▸ **TO DO**
Lines before the one containing "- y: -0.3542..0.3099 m" are not wanted. Transcribe that line and all after it exactly, to the end of the entries.

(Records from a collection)
- - -
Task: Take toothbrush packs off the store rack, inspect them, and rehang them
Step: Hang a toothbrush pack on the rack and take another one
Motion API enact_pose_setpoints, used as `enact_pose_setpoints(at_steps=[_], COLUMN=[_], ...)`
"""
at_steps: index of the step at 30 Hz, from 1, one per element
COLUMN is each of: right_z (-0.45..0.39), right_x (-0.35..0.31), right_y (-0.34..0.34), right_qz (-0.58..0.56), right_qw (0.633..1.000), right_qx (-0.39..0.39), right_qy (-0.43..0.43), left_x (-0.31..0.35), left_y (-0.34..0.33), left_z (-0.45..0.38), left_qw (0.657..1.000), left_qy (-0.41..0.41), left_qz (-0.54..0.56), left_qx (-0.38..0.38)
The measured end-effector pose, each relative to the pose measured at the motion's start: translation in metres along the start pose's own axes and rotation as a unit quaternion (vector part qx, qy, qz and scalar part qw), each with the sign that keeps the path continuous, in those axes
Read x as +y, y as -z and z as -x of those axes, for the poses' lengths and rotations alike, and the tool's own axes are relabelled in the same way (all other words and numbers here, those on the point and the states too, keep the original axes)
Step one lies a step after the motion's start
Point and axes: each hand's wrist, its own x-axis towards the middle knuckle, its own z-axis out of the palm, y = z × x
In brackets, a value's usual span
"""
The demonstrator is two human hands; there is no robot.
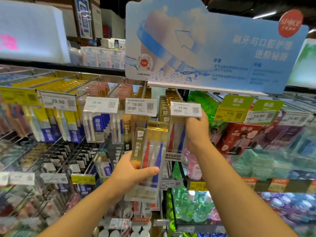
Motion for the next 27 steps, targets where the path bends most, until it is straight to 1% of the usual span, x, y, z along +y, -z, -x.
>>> enact_pose_setpoints(at_steps=[8, 15, 23, 27], right_z=[0.004, 0.001, 0.001, 0.001], right_x=[0.004, 0.004, 0.004, 0.004], right_y=[0.002, 0.000, 0.008, 0.007], right_qz=[-0.022, -0.070, -0.046, -0.016], right_qw=[1.000, 0.997, 0.999, 0.999], right_qx=[-0.002, -0.001, -0.016, -0.028], right_qy=[-0.019, -0.046, -0.024, -0.013], left_x=[-0.008, -0.010, -0.009, -0.010], left_y=[0.009, 0.012, 0.012, 0.011], left_z=[0.005, 0.009, 0.013, 0.011], left_qw=[1.000, 1.000, 1.000, 1.000], left_qy=[0.006, 0.005, 0.006, 0.011], left_qz=[-0.016, -0.002, -0.012, -0.014], left_qx=[0.017, 0.012, 0.021, 0.025])
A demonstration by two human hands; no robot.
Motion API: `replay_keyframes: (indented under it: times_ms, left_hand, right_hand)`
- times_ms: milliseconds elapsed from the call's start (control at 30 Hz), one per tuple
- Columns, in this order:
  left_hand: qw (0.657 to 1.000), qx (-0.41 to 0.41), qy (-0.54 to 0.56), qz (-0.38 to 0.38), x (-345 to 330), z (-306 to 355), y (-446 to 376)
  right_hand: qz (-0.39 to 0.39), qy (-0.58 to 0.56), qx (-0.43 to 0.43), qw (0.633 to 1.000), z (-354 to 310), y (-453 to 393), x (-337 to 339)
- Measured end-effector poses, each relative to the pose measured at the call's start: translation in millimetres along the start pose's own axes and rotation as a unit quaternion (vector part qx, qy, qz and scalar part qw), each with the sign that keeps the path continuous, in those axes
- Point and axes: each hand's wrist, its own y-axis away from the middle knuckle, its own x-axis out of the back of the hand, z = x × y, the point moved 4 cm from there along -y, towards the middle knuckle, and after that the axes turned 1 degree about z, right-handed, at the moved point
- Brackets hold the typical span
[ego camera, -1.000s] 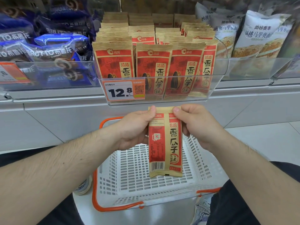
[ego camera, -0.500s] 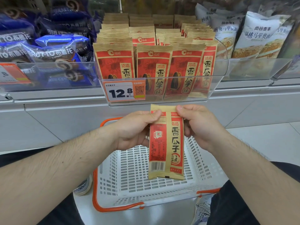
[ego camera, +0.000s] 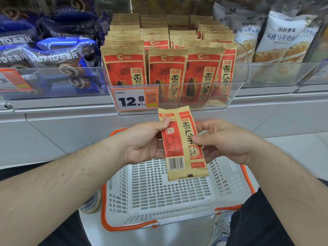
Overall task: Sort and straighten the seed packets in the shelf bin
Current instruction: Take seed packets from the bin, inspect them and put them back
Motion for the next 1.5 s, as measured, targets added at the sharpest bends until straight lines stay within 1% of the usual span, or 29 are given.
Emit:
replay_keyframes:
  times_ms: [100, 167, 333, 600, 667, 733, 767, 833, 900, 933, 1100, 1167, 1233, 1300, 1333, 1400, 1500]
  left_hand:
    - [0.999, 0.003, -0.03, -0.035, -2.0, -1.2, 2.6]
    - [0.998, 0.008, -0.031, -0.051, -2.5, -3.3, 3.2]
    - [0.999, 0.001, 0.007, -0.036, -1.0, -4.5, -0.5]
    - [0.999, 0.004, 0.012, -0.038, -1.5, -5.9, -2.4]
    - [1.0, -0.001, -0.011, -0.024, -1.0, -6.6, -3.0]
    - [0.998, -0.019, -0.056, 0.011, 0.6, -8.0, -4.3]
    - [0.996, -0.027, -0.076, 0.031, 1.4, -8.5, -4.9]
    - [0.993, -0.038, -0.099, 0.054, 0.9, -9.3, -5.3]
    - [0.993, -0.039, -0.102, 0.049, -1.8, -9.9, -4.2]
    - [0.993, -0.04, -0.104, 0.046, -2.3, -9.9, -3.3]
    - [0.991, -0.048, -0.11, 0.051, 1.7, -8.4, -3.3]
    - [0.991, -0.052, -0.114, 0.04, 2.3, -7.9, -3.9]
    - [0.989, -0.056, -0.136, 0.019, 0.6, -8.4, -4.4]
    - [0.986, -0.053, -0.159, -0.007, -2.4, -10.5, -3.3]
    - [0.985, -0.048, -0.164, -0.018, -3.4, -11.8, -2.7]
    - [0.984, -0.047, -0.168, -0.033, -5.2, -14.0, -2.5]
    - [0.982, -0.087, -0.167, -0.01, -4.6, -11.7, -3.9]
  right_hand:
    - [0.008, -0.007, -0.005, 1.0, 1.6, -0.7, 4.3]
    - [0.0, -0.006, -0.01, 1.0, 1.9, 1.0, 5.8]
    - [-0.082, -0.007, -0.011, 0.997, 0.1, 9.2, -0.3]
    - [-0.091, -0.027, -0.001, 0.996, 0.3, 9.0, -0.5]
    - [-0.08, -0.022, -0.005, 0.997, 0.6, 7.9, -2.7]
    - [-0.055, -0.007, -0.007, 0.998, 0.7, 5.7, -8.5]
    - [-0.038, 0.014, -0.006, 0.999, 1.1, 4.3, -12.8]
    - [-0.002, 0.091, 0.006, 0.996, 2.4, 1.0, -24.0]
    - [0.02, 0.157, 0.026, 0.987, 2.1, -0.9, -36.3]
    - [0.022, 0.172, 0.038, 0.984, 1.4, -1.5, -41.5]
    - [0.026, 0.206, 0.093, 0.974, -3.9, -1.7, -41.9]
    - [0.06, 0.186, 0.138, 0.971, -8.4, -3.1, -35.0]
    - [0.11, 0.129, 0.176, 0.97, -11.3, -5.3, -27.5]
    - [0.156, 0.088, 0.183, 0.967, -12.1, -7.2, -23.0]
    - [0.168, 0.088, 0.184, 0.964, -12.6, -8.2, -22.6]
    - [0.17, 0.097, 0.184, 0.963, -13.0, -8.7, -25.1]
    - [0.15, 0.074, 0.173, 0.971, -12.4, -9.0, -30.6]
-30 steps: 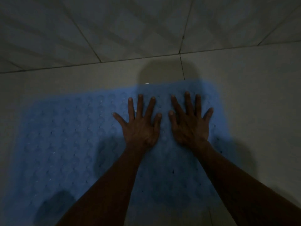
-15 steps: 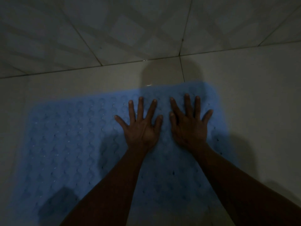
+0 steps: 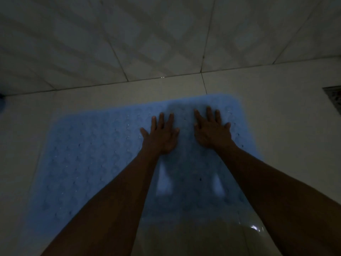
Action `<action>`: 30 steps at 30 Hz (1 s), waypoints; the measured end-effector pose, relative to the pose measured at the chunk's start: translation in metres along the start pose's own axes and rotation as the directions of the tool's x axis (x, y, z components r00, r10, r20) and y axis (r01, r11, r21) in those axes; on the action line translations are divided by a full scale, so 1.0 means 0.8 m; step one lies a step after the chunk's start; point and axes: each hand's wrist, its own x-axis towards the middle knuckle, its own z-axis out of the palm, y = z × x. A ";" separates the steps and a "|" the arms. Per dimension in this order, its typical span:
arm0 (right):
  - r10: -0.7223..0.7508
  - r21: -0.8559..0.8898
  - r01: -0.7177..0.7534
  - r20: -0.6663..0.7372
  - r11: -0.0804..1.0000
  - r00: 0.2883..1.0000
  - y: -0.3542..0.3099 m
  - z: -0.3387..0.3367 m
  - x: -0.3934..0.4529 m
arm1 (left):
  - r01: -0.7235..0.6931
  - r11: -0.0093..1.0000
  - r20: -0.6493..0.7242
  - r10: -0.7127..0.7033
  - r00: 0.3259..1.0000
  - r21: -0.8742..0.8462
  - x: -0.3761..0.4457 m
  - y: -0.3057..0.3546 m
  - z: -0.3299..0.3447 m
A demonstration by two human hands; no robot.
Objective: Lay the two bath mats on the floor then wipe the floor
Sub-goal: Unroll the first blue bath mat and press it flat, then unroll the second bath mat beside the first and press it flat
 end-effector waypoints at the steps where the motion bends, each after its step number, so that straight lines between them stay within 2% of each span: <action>1: -0.009 0.022 0.009 0.001 1.000 1.000 -0.011 0.000 -0.010 | 0.004 1.000 -0.006 -0.004 1.000 -0.021 -0.011 -0.005 -0.005; 5: -0.021 0.161 0.023 -0.011 0.987 1.000 -0.072 -0.004 -0.045 | 0.014 0.989 -0.051 -0.022 0.998 -0.145 -0.057 -0.032 -0.040; 8: -0.056 0.271 0.074 -0.075 0.960 0.996 -0.128 -0.026 -0.061 | 0.035 0.963 -0.121 -0.069 0.990 -0.267 -0.087 -0.065 -0.083; 12: -0.130 0.297 0.170 -0.148 0.940 0.980 -0.225 -0.077 -0.087 | -0.001 0.923 -0.244 -0.100 0.965 -0.385 -0.128 -0.125 -0.159; 15: -0.164 0.299 0.209 -0.170 0.931 0.972 -0.303 -0.117 -0.107 | -0.060 0.896 -0.369 -0.120 0.922 -0.440 -0.166 -0.166 -0.224; 19: -0.239 0.276 0.282 -0.179 0.919 0.954 -0.407 -0.164 -0.138 | -0.075 0.879 -0.457 -0.170 0.873 -0.470 -0.226 -0.235 -0.307; 24: -0.380 0.240 0.413 -0.171 0.879 0.909 -0.528 -0.211 -0.164 | -0.017 0.850 -0.532 -0.313 0.787 -0.527 -0.286 -0.324 -0.390; 30: -0.507 0.232 0.532 -0.163 0.814 0.846 -0.629 -0.224 -0.176 | 0.031 0.815 -0.590 -0.444 0.674 -0.578 -0.344 -0.397 -0.442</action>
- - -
▸ **SOLUTION FOR THIS PROBLEM**
  - y: -0.3542..0.3099 m
  - z: -0.3387..0.3367 m
  - x: -0.3934..0.4529 m
arm1 (left):
  - r01: -0.7235..0.6931
  - r11: -0.0093..1.0000
  - r20: -0.6493..0.7242
  - r10: -0.7127..0.7033
  - r00: 0.3259..1.0000
  - r21: -0.8742..0.8462
  - x: -0.3761..0.4457 m
  - y: -0.3057..0.3546 m
  - z: -0.3299..0.3447 m
A demonstration by two human hands; no robot.
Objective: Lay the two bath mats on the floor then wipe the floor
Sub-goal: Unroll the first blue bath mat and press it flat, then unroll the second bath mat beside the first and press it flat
 end-effector waypoints at the steps where the motion bends, each after its step number, so that straight lines between them stay within 2% of each span: <action>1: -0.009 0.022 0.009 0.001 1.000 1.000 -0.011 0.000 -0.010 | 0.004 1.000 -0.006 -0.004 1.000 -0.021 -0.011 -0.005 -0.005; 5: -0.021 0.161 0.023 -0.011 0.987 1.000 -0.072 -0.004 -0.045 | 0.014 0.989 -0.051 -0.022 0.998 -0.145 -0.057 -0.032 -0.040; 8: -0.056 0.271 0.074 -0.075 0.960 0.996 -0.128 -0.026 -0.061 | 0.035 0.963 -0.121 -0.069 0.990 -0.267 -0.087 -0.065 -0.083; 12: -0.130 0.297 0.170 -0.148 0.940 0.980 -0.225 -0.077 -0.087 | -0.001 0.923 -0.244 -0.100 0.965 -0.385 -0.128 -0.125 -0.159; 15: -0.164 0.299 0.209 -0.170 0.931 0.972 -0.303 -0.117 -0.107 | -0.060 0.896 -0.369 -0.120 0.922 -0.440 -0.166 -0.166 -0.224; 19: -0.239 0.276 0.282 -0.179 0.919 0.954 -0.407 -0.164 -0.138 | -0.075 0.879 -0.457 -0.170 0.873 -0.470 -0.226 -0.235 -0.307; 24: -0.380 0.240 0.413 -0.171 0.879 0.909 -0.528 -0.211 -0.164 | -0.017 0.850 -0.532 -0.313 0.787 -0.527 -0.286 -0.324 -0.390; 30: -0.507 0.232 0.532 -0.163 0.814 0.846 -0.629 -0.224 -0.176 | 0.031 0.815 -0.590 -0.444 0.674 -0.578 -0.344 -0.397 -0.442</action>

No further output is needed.